Thought number 2 of your faithful correspondent. This occurred to me mostly while listening to other pieces on the program.

It’s okay if the mind wanders during a concert. If fact, it’s by no means a bad thing if it does. Great art stimulates the mind. (Another truism.) To appreciate, enjoy, and savor it. But also, to think deeply, energetically. Even if the work doesn’t seem to be ABOUT anything.

For instance, in my post


“Mozart, Alexander L. Lipson, and Russian 1 with Professor Gribble”


I explained how at a concert I attended in November, listening to one of Mozart’s greatest quartets led me by a train of associations to think about Pushkin and, by the same “inner logic,” about a Russian course I once took.

What I find happening is that my mind wanders sort of back and forth, from the music being performed to all sorts of thoughts and musings inspired by it. These range from thoughts about the music itself (including the sort of thoughts that might be classified under the rubric “music appreciation”) to thoughts somewhat related to the music (such as listening to a requiem and musing about death) to thoughts that suddenly arise having little or nothing to do with the music. However, this is tricky. Music from classical to popular comes laden with associations. A piece may evoke a train of thoughts or memories that only you can explain, arising perhaps because the music reminds you of when you first heard the piece, of similar music you have heard, of other works by the same composer, and so forth. It’s kind of like what happens with dreams: seemingly bizarre associations, but one can often relate them to “facts” buried within one’s subconscious and known only to oneself.

I find that I come home from a concert mentally refreshed and stimulated, with the stimulation producing creativity and earnest thinking.



— Roger W. Smith

   December 2017









Mozart, Sinfonia concertante in E-flat major, K. 364; 2nd movement, Andante




Mozart, Maurerische Trauermusik (Masonic Funeral Music) in C minor, K. 477 (K. 479a)



The Masonic Funeral Music is an orchestral work that was composed by Mozart in 1785 in his capacity as a member of the Freemasons. It was performed during a Masonic funeral service held on in memory of two of Mozart’s Masonic brethren.










Haydn, symphony No. 6 in D major (“Le matin”)





This splendid symphony starts out — in the first movement, which is marked “Adagio – Allegro” — so quietly you can barely hear it.

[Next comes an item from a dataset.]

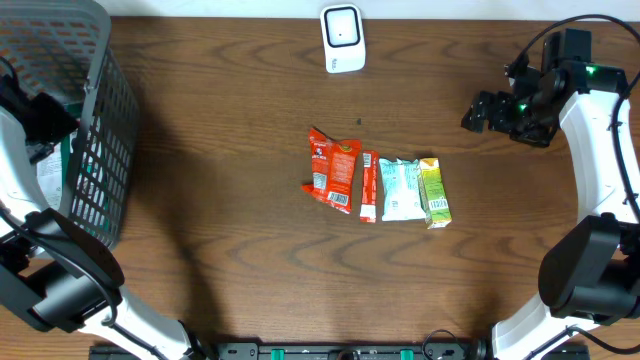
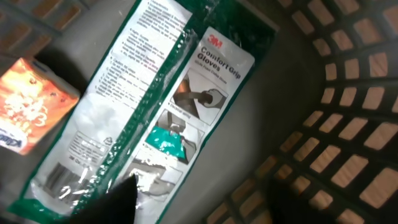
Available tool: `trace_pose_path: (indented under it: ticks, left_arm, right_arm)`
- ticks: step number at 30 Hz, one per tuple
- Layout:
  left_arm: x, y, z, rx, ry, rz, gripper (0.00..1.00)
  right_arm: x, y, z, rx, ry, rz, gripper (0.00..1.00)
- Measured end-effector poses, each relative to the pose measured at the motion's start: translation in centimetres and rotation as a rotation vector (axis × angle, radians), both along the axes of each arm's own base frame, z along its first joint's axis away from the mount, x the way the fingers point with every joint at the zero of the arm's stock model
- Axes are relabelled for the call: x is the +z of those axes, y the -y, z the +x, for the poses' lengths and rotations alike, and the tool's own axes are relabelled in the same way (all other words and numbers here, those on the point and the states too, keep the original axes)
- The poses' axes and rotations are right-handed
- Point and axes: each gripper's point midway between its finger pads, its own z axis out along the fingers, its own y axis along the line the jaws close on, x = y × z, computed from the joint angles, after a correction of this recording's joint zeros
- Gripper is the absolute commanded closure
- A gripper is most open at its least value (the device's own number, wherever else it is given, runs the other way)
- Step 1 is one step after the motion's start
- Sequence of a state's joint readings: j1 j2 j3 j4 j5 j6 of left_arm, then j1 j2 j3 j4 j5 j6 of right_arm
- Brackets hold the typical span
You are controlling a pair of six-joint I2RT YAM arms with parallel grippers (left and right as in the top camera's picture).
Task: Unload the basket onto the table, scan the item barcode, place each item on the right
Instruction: 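Grasp the green-white 3M gloves pack in the basket with the left gripper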
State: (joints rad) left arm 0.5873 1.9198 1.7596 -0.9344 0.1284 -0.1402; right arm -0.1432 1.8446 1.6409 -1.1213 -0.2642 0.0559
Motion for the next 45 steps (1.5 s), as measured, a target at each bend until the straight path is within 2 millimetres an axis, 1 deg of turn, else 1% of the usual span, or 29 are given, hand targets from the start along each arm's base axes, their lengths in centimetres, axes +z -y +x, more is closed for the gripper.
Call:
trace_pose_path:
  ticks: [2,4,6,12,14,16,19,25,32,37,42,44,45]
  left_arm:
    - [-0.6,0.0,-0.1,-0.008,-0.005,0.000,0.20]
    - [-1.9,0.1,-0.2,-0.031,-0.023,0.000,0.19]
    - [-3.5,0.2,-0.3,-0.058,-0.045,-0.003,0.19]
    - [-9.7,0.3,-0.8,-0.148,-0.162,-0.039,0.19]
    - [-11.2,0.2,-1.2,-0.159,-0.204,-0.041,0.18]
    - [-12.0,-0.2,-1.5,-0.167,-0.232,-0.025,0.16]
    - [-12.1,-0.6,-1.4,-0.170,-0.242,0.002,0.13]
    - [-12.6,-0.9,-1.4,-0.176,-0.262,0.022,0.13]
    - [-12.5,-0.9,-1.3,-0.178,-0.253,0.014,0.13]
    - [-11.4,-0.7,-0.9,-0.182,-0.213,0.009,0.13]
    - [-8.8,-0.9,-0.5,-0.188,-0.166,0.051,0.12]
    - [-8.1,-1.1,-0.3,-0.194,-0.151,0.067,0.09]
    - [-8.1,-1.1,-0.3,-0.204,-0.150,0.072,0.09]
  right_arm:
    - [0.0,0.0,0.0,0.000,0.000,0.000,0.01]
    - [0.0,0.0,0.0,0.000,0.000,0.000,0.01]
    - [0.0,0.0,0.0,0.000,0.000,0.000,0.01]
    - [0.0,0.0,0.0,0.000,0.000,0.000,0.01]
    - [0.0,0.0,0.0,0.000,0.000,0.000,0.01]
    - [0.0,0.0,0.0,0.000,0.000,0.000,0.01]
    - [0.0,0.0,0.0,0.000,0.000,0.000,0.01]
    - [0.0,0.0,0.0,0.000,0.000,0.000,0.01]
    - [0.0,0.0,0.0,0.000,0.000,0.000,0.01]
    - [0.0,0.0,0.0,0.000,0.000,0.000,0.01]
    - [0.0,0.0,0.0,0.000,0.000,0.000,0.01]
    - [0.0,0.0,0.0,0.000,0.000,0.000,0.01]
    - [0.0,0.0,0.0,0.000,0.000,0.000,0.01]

The reason: the sun is rising! (Which is why the symphony is nicknamed “Le matin.”)

The music increases in volume as the sun “rises.”

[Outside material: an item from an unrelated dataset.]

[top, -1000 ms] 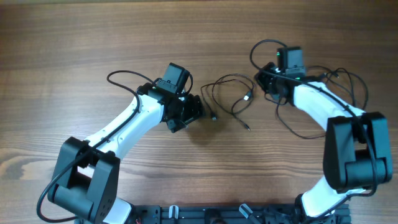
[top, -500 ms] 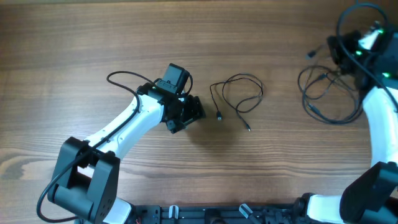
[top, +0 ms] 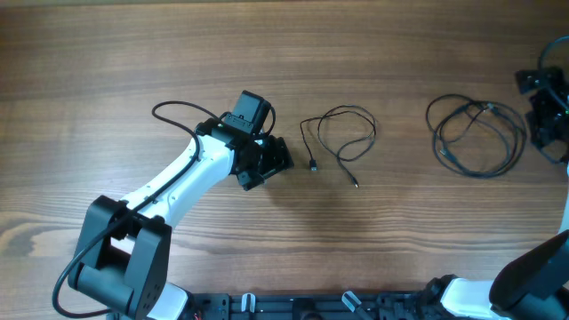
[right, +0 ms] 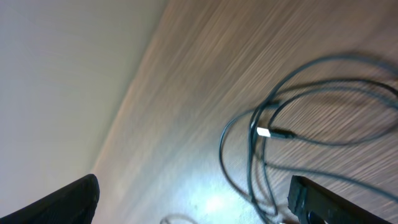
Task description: Untangle cables
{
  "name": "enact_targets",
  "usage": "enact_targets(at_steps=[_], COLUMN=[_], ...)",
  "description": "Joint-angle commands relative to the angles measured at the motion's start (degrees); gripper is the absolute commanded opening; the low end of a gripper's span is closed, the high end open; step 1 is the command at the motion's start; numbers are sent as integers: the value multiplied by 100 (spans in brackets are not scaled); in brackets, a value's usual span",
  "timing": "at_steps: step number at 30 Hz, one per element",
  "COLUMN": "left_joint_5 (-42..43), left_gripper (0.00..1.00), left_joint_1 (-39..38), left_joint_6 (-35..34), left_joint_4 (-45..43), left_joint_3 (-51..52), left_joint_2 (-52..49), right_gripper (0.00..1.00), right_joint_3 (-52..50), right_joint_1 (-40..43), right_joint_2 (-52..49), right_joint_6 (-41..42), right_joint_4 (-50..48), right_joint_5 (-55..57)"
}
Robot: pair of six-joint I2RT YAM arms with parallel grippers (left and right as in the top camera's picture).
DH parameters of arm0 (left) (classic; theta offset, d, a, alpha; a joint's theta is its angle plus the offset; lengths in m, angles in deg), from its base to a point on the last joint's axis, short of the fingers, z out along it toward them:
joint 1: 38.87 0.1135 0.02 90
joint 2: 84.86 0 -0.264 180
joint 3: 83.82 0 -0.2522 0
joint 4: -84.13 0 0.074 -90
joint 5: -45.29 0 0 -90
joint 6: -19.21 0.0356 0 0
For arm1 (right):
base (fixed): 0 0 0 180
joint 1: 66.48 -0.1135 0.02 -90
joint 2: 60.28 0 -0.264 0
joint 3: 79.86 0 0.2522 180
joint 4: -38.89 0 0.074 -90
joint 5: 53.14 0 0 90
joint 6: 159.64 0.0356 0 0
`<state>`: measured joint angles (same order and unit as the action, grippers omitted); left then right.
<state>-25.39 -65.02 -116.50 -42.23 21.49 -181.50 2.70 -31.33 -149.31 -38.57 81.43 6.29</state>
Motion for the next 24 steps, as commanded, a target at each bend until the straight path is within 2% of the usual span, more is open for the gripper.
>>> enact_targets(at_steps=[1, 3, 6, 7, 10, 12, 15, 19, 22, 24], left_joint_5=[-144, -142, -142, -144, -144, -173, -448, -595, -592, -590], left_gripper=[75, 75, 75, 75, 75, 74, 70, 69, 71, 72], left_joint_1=[-7, -7, -7, -7, -7, -7, 20, 387, 881, 1067], left_joint_6=[33, 33, 33, 33, 33, 33, 31, 33, 33, 33], left_joint_4=[4, 7, 4, 2, 4, 7, 87, 365, 483, 483], left_joint_3=[-4, -4, -4, -4, -4, -4, -4, -4, -4, -4], left_joint_2=[83, 83, 83, 83, 83, 83, 83, 83, 83, 83], right_gripper=[100, 100, 100, 96, 93, 93, 94, 94, 83, 66], right_joint_3=[9, 9, 9, 9, 9, 9, 9, 9, 9, 9], right_joint_1=[-463, -831, -1534, -1818, -2686, -3126, -3755, -4138, -4312, -4369], right_joint_2=[-44, -44, -66, -76, -170, -310, -743, -1432, -1888, -2041], right_joint_6=[-968, -1023, -1528, -1696, -2551, -2822, -3171, -3252, -3038, -2667], right_joint_4=[295, 623, 861, 879, 857, 813, 667, 341, 59, -90], right_joint_5=[-129, 404, 424, 424, 505, 942, 1572, 1766, 1746, 1742])
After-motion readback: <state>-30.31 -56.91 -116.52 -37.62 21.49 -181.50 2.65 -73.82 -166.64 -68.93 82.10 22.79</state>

I was intrigued to learn from a biography of Haydn which I read a long time ago that he grew up in rather humble circumstances and that he must have known and appreciated nature from boyhood.

I don’t think Haydn — great and prolific as he was, as admired as he was and is by his contemporaries and by music historians and connoisseurs — gets enough credit or attention nowadays. He practically invented the symphony and the string quartet. In his later years, he wrote splendid masses and oratorios, having been inspired by the example of Handel.





Also posted here is “In vollem Glanze steiget jetzt die Sonne strahlend auf” (In splendor bright is rising now the sun) from Haydn’s monumental oratorio Die Schöpfung (The Creation). This section starts out with the same musical depiction of the sun rising in splendor.